Mucosal administration of vaccines, including via oral and intranasal routes, stimulates both mucosal and systemic immune responses [8]. As intranasal vaccines may have a detrimental effect on people with asthma, chronic pulmonary or cardiovascular disorders and other reactive airway diseases [9], oral vaccines may represent the safest alternative [10]. Additionally, evidence suggests that oral vaccines can result in the transcytosis of molecules across the cells into circulation and prevent infection in the lungs [11], [12]. The Escherichia coli heat-labile enterotoxin B subunit (LTB) protein is widely recognized as a robust immunological adjuvant [13] and can serve as an efficient carrier molecule for target antigens [14]. LTB binds to the monosialotetrahexosylganglioside (GM1) ganglioside receptor on the surface of mammalian cells, and receptor binding is essential for the adjuvant properties of LTB [15]. Similarly, bacterial flagellin (Flic), the structural component of bacterial flagellar filaments, has been shown to possess immunostimulatory properties. The recognition of Flic by Toll-like receptor 5 (TLR5) in human immature dendritic cells (DCs) induces the expression of a variety of chemokines and cytokines. Based on these properties, LTB and Flic have been pursued as potent oral vaccine adjuvants [16], [17], [18].

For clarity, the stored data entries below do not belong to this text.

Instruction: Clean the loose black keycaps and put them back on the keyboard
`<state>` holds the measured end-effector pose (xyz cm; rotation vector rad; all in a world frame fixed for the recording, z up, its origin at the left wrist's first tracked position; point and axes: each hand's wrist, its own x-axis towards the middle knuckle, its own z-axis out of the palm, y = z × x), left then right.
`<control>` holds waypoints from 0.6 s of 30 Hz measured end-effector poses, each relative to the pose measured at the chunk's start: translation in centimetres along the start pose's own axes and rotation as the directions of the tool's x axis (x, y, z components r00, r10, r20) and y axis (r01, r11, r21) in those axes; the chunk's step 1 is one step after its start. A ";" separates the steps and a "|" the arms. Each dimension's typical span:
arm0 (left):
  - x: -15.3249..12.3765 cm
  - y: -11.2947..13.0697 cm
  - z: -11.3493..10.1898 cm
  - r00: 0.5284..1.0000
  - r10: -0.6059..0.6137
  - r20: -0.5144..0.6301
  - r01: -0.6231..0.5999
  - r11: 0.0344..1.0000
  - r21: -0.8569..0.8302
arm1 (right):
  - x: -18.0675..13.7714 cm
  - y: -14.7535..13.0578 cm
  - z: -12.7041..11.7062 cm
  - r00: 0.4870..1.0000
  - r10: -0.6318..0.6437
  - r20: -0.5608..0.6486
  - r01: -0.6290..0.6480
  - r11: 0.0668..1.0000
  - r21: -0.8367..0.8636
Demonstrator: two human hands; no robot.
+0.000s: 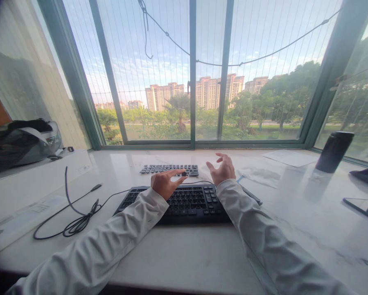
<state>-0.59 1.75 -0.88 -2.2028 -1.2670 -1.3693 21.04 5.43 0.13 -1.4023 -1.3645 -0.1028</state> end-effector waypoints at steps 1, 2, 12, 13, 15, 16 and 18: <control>0.0 0.0 -0.1 1.000 0.001 0.007 -0.001 1.000 -0.005 | -0.4 -0.8 -0.2 0.996 -0.057 0.069 0.055 0.998 0.041; 0.0 0.1 -0.1 1.000 0.003 0.015 -0.003 1.000 -0.010 | -0.8 -1.6 -0.4 0.980 -0.121 0.161 0.110 0.991 0.077; 0.2 0.3 -0.5 0.998 0.041 0.052 -0.040 0.999 -0.031 | -3.1 -2.6 1.3 0.837 -0.231 0.497 0.042 0.931 0.361; 0.2 0.4 -0.5 0.998 0.043 0.053 -0.041 0.999 -0.030 | -3.0 -2.5 1.3 0.833 -0.217 0.509 0.017 0.930 0.367; 0.3 0.5 -0.6 0.997 0.042 0.059 -0.041 0.999 -0.026 | -2.9 -2.4 1.4 0.823 -0.194 0.534 -0.035 0.921 0.389; 0.3 0.5 -0.6 0.997 0.042 0.066 -0.040 0.999 -0.025 | -2.8 -2.4 1.4 0.818 -0.188 0.544 -0.060 0.912 0.405; 0.4 0.6 -0.7 0.996 0.042 0.081 -0.040 0.999 -0.019 | -2.8 -2.4 1.3 0.807 -0.184 0.562 -0.097 0.896 0.433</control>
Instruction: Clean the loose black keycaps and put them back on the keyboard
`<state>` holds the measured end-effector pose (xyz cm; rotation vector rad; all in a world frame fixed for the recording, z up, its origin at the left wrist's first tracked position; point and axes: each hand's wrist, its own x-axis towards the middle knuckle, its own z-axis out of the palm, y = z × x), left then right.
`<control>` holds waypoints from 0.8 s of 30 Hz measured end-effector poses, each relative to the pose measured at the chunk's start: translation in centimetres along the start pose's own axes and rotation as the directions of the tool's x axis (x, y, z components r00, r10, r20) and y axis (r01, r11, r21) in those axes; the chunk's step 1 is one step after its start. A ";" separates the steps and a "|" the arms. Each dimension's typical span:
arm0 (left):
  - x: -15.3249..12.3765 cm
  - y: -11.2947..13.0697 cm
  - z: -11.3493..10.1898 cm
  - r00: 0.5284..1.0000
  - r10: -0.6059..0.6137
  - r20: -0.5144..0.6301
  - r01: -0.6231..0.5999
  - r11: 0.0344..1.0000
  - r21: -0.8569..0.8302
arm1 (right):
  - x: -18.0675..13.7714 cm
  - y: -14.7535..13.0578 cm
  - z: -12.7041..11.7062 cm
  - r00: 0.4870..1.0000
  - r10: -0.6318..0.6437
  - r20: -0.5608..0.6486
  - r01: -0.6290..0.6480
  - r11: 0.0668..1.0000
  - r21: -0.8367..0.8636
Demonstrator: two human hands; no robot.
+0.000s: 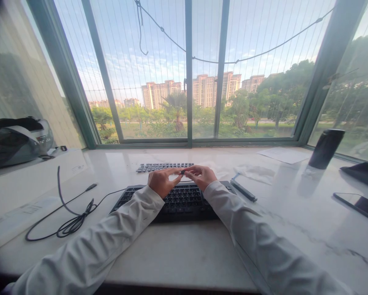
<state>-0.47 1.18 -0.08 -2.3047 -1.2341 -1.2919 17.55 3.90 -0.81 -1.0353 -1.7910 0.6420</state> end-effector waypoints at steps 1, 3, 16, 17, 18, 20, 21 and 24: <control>0.0 0.0 0.0 1.000 0.000 0.006 0.000 1.000 0.005 | 0.0 0.0 0.0 1.000 0.007 0.008 -0.007 1.000 0.018; 0.0 0.1 -0.1 1.000 -0.003 0.014 0.003 1.000 0.012 | 0.0 0.0 0.1 0.999 0.032 0.019 -0.033 0.998 0.058; -0.1 -0.1 -0.1 1.000 -0.003 0.004 0.003 1.000 0.028 | 0.0 -0.3 0.4 0.988 0.111 0.105 -0.142 0.925 0.352; -0.1 -0.2 0.0 1.000 0.018 0.001 -0.018 1.000 0.008 | 0.0 -0.4 0.4 0.987 0.111 0.114 -0.146 0.916 0.373; -0.1 -0.2 0.0 0.999 0.038 -0.002 -0.038 0.999 -0.013 | 0.0 -0.4 0.4 0.985 0.115 0.130 -0.157 0.908 0.388; -0.1 -0.3 0.1 0.998 0.064 -0.002 -0.064 0.997 -0.049 | 0.0 -0.6 0.4 0.976 0.132 0.176 -0.192 0.901 0.390; -0.1 -0.4 0.1 0.998 0.067 -0.001 -0.067 0.996 -0.063 | 0.0 -0.7 0.5 0.971 0.132 0.199 -0.201 0.903 0.381; -0.1 -0.3 0.0 0.999 0.026 -0.023 -0.028 0.997 -0.069 | -0.1 -0.8 0.6 0.971 0.081 0.224 -0.159 0.920 0.357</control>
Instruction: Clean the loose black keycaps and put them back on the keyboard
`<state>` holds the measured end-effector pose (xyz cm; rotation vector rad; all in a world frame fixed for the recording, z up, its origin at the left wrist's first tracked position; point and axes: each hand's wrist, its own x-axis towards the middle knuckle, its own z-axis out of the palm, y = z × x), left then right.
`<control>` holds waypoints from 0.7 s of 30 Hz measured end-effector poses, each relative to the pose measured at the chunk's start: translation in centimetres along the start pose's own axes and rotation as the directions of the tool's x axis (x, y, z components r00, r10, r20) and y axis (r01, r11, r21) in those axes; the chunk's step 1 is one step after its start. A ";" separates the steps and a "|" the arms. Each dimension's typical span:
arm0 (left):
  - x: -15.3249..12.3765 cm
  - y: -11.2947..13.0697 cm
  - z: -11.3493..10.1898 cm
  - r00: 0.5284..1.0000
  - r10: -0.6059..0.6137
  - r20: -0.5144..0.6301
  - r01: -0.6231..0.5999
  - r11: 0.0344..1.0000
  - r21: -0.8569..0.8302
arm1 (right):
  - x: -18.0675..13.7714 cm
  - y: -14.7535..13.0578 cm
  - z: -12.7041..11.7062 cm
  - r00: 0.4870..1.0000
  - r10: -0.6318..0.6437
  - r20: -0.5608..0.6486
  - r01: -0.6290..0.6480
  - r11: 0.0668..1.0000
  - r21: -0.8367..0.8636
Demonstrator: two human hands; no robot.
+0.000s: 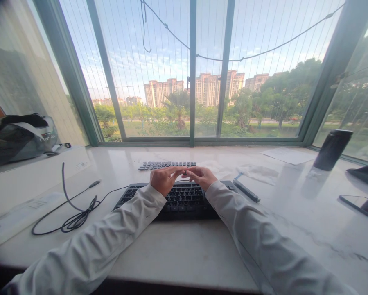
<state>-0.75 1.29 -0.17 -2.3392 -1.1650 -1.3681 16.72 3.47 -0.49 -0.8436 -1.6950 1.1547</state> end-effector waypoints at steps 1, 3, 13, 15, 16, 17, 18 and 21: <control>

In this report, we describe the generation of H5N1 VLPs composed of viral HA, NA, and M1 proteins and membrane-anchored forms of the Escherichia coli LTB or Flic protein using a baculovirus expression system. Mice were intramuscularly (IM) or orally immunized with different VLP preparations (with or without LTB or Flic) to assess humoural and cellular responses generated in response to vaccination. We also evaluated the abilities of the different VLP preparations to elicit protective immune responses in the context of lethal challenge with homologous and heterologous H5N1 viruses.